Although the search for a better life was a significant reason for immigrating to the New World during the sixteen and seventeen hundreds, many early English Pilgrims also came to the settlements seeking freedom of religion. Being a Pilgrim meant that you were a person who would travel extensive distances for a religious purpose, such as achieving spiritual liberty. Considering the fact that so many immigrants who had come to the colonies came seeking freedom of religion, everyone who traveled to the New World was eventually referred to as “Pilgrims.”
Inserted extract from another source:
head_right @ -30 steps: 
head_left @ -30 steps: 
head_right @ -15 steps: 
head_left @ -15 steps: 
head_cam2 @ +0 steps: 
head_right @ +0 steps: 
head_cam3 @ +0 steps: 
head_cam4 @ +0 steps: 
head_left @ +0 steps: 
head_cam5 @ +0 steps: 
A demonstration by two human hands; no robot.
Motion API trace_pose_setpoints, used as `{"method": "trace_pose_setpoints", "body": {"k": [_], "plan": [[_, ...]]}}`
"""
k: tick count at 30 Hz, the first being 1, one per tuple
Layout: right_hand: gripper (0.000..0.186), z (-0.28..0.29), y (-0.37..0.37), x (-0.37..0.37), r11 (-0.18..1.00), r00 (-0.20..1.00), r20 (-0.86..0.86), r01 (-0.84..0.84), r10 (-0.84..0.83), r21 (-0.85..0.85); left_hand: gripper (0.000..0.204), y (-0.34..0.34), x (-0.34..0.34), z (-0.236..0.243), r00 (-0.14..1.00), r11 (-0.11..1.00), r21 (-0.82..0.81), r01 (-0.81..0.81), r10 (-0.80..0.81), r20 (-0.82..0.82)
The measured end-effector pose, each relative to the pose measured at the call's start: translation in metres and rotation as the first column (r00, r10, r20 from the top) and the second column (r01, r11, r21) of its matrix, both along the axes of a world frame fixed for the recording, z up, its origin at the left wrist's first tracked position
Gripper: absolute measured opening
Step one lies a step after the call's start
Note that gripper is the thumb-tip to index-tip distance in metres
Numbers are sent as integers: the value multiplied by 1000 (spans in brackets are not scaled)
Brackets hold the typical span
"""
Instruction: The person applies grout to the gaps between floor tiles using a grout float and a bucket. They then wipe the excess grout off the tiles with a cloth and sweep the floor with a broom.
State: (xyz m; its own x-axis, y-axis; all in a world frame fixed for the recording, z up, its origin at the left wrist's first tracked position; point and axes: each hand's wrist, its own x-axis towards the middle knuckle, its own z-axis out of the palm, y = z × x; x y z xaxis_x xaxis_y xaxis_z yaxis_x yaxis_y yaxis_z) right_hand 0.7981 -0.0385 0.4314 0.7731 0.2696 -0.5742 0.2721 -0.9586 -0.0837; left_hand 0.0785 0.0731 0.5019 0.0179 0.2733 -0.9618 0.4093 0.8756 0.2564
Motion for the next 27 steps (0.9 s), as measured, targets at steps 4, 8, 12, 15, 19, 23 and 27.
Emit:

Settlers and Englishmen alike believed that the Church of England was becoming too closely associated to that of the Roman Catholic Church and as a result they wished to separate from it. This resulted in hundreds upon hundreds of people immigrating to the New World to escape the Church of England and to accomplish their religious goals. Although numerous colonists felt that The Church of England was beyond repair, several of the Pilgrims thought that a few slight changes and separation from the Church of England were all that were needed to suffice what they believed was the “correct” way to worship.

Although many Pilgrims had achieved religious freedom, colonists continued to face religious differences within the settlements as religion began to play a larger part of their everyday lives. A vast majority of those who immigrated to America in the early colonial era were searching for freedom of religion, and several Pilgrims found what they were looking for; however, a similar number did not, and were forced to return to England, only to face the religious oppression that they knew existed there.